Problem
This exercise asks for every record to be output again exactly.

─── Data extract ───

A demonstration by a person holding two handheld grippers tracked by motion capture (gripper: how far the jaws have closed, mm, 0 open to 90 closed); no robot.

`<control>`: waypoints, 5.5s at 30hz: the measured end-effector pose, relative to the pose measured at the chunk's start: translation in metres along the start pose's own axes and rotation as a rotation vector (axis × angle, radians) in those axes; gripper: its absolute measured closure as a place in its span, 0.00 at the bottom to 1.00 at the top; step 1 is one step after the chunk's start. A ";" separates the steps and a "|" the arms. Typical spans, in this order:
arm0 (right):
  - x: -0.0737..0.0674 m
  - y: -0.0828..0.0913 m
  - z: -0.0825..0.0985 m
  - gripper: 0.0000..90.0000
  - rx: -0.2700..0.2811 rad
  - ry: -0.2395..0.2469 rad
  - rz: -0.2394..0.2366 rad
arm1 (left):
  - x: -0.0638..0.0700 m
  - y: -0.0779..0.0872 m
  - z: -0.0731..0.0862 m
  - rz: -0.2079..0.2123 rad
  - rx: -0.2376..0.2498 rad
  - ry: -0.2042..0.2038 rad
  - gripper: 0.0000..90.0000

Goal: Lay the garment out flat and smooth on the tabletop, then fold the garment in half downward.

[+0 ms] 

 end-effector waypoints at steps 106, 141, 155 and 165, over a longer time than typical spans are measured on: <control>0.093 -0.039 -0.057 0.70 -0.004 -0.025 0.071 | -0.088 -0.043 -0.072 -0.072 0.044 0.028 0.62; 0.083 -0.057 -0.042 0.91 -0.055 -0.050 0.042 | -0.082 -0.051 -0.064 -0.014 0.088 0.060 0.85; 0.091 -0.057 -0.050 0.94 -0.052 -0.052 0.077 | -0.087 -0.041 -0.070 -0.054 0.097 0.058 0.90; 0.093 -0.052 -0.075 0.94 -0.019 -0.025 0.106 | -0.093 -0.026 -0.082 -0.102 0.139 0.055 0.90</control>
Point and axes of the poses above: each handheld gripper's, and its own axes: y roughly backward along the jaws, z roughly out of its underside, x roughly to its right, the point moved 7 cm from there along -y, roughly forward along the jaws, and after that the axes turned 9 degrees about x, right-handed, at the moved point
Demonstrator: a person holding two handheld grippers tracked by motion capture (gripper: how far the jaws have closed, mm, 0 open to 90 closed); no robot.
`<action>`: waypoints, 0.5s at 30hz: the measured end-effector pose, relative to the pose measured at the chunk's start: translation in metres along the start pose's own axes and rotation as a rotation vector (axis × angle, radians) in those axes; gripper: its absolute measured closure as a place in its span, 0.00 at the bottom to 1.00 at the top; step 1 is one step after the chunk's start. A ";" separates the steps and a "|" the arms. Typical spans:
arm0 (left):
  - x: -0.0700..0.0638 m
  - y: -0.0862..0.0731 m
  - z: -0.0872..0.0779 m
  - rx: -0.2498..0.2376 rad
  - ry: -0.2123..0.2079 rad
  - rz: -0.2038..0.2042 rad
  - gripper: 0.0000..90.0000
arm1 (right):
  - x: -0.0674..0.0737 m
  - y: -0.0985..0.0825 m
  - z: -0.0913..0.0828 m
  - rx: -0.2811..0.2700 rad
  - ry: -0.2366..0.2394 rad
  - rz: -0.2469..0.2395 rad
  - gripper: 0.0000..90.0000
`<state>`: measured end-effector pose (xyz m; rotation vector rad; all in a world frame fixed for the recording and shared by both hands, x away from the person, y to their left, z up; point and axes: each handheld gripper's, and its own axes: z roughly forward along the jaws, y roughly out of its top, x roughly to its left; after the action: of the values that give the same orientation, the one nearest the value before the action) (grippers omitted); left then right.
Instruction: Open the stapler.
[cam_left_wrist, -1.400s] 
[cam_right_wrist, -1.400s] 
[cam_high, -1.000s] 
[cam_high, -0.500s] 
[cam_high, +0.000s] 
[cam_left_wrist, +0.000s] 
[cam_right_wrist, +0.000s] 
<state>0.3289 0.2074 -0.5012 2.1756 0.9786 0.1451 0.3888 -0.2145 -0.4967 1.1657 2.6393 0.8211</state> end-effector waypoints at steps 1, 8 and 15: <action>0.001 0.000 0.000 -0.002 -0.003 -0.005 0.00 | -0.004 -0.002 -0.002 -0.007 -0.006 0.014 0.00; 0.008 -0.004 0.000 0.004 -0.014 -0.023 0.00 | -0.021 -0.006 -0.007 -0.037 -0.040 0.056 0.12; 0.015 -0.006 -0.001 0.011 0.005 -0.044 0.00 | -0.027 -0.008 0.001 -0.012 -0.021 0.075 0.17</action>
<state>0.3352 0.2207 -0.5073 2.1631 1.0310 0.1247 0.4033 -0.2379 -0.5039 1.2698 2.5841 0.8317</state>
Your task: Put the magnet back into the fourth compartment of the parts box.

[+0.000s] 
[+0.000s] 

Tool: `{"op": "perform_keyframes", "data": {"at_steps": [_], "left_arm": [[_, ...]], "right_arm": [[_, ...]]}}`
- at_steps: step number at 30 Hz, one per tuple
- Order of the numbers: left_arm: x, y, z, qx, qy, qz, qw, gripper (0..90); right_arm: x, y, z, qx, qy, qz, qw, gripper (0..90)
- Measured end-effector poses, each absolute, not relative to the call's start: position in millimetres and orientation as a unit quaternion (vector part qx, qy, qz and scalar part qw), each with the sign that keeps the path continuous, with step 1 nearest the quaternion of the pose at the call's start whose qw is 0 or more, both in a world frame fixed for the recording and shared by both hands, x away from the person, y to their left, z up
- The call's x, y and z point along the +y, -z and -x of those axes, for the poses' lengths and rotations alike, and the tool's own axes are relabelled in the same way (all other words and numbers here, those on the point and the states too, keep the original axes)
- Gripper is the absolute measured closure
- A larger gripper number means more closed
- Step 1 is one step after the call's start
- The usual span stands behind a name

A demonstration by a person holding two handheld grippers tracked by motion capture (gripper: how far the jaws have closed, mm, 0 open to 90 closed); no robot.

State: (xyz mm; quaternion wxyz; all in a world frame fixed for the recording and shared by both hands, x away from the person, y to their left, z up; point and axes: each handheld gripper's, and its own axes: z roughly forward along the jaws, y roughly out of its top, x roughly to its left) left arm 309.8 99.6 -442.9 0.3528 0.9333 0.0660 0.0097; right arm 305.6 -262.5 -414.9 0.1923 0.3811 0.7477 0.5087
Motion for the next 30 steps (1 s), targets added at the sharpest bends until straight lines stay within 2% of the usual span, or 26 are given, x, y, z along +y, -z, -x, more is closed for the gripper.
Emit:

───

Response to this task
A demonstration by a person holding two handheld grippers tracked by motion capture (gripper: how far the jaws have closed, mm, 0 open to 90 closed); no robot.

`<control>`: waypoints, 5.5s at 30hz: the measured end-effector pose, relative to the pose measured at the chunk's start: translation in metres along the start pose's own axes and rotation as a rotation vector (axis × angle, radians) in those axes; gripper: its absolute measured closure as a place in its span, 0.00 at the bottom to 1.00 at the top; step 1 is one step after the chunk's start. A ";" separates the steps and a "|" the arms. Typical spans, in this order:
arm0 (right):
  - x: -0.0737..0.0674 m
  - y: -0.0828..0.0913 m
  - z: -0.0825..0.0985 m
  - gripper: 0.0000..90.0000
  - rx: -0.2700..0.2811 rad
  - ry: -0.2395..0.2469 rad
  - rz: -0.2394..0.2366 rad
arm1 (left):
  - x: -0.0638..0.0700 m
  - y: -0.0779..0.0872 m
  - z: -0.0731..0.0862 m
  - rz: -0.2079..0.2123 rad
  - rx: -0.2376..0.2498 rad
  - ry: -0.2042..0.2038 rad
  - gripper: 0.0000..90.0000

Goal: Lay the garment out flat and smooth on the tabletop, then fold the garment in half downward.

[+0 ms] 

 end-effector waypoints at steps 106, 141, 155 and 165, over a longer time than typical spans are measured on: <control>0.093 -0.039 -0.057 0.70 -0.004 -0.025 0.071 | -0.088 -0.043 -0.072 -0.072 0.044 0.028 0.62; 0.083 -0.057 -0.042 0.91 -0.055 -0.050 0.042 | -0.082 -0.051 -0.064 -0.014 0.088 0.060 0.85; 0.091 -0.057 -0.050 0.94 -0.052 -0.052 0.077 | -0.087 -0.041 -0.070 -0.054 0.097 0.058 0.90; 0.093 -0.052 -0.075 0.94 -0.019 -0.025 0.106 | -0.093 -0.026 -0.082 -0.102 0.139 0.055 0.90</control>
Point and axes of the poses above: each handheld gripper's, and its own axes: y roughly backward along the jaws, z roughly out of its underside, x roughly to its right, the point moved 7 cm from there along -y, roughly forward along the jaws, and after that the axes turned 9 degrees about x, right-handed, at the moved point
Demonstrator: a person holding two handheld grippers tracked by motion capture (gripper: how far the jaws have closed, mm, 0 open to 90 closed); no robot.
`<action>`: waypoints, 0.5s at 30hz: the measured end-effector pose, relative to the pose measured at the chunk's start: translation in metres along the start pose's own axes and rotation as a rotation vector (axis × angle, radians) in those axes; gripper: its absolute measured closure as a place in its span, 0.00 at the bottom to 1.00 at the top; step 1 is one step after the chunk's start. A ";" separates the steps and a "|" the arms. Typical spans:
arm0 (left):
  - x: -0.0700..0.0638 m
  - y: -0.0862..0.0731 m
  - z: -0.0872..0.0779 m
  - rx: -0.2498..0.2376 rad
  - ry: -0.2123..0.2079 rad
  - rz: -0.2038..0.2042 rad
  - gripper: 0.0000..90.0000
arm1 (right):
  - x: -0.0674..0.0737 m
  - y: -0.0985..0.0825 m
  - z: -0.0913..0.0828 m
  - rx: -0.2811..0.2700 rad
  - ry: -0.2366..0.2394 rad
  - rz: -0.2469..0.2395 rad
  - gripper: 0.0000..90.0000
`<state>`: measured end-effector pose (xyz m; rotation vector rad; all in a world frame fixed for the recording and shared by both hands, x away from the person, y to their left, z up; point and axes: each handheld gripper's, and its own axes: z roughly forward along the jaws, y roughly out of its top, x roughly to its left; after the action: of the values that give the same orientation, the one nearest the value before the action) (grippers omitted); left then right.
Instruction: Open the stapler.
[cam_left_wrist, -1.400s] 
[cam_right_wrist, -1.400s] 
[cam_high, -1.000s] 
[cam_high, -0.500s] 
[cam_high, +0.000s] 
[cam_left_wrist, +0.000s] 
[cam_right_wrist, +0.000s] 
<state>0.3289 0.2074 -0.5012 2.1756 0.9786 0.1451 0.3888 -0.2145 -0.4967 1.1657 2.6393 0.8211</state> end-effector waypoints at steps 1, 8 and 15: <action>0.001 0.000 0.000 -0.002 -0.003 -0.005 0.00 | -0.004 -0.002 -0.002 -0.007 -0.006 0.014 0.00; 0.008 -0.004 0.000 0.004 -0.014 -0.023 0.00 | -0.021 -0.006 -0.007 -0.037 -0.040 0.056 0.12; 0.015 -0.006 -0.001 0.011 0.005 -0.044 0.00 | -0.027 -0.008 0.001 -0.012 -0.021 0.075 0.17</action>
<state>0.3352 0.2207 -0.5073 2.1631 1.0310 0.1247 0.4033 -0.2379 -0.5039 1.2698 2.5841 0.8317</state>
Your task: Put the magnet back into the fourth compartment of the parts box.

[+0.000s] 
[+0.000s] 

Tool: `{"op": "perform_keyframes", "data": {"at_steps": [_], "left_arm": [[_, ...]], "right_arm": [[_, ...]]}}`
- at_steps: step number at 30 Hz, one per tuple
- Order of the numbers: left_arm: x, y, z, qx, qy, qz, qw, gripper (0..90); right_arm: x, y, z, qx, qy, qz, qw, gripper (0..90)
- Measured end-effector poses, each absolute, not relative to the call's start: position in millimetres and orientation as a unit quaternion (vector part qx, qy, qz and scalar part qw), each with the sign that keeps the path continuous, with step 1 nearest the quaternion of the pose at the call's start whose qw is 0 or more, both in a world frame fixed for the recording and shared by both hands, x away from the person, y to their left, z up
- The call's x, y and z point along the +y, -z and -x of those axes, for the poses' lengths and rotations alike, and the tool's own axes are relabelled in the same way (all other words and numbers here, those on the point and the states too, keep the original axes)
- Gripper is the absolute measured closure
- A larger gripper number means more closed
- Step 1 is one step after the call's start
- The usual span stands behind a name

A demonstration by a person holding two handheld grippers tracked by motion capture (gripper: how far the jaws have closed, mm, 0 open to 90 closed); no robot.

State: (xyz mm; quaternion wxyz; all in a world frame fixed for the recording and shared by both hands, x away from the person, y to their left, z up; point and axes: each handheld gripper's, and its own axes: z roughly forward along the jaws, y roughly out of its top, x roughly to its left) left arm 309.8 99.6 -442.9 0.3528 0.9333 0.0660 0.0097; right arm 305.6 -262.5 -414.9 0.1923 0.3811 0.7477 0.5087
Motion for the next 30 steps (1 s), targets added at the sharpest bends until straight lines stay within 2% of the usual span, or 26 are given, x, y, z along +y, -z, -x, more is closed for the gripper.
Emit:

Work on the exercise is complete.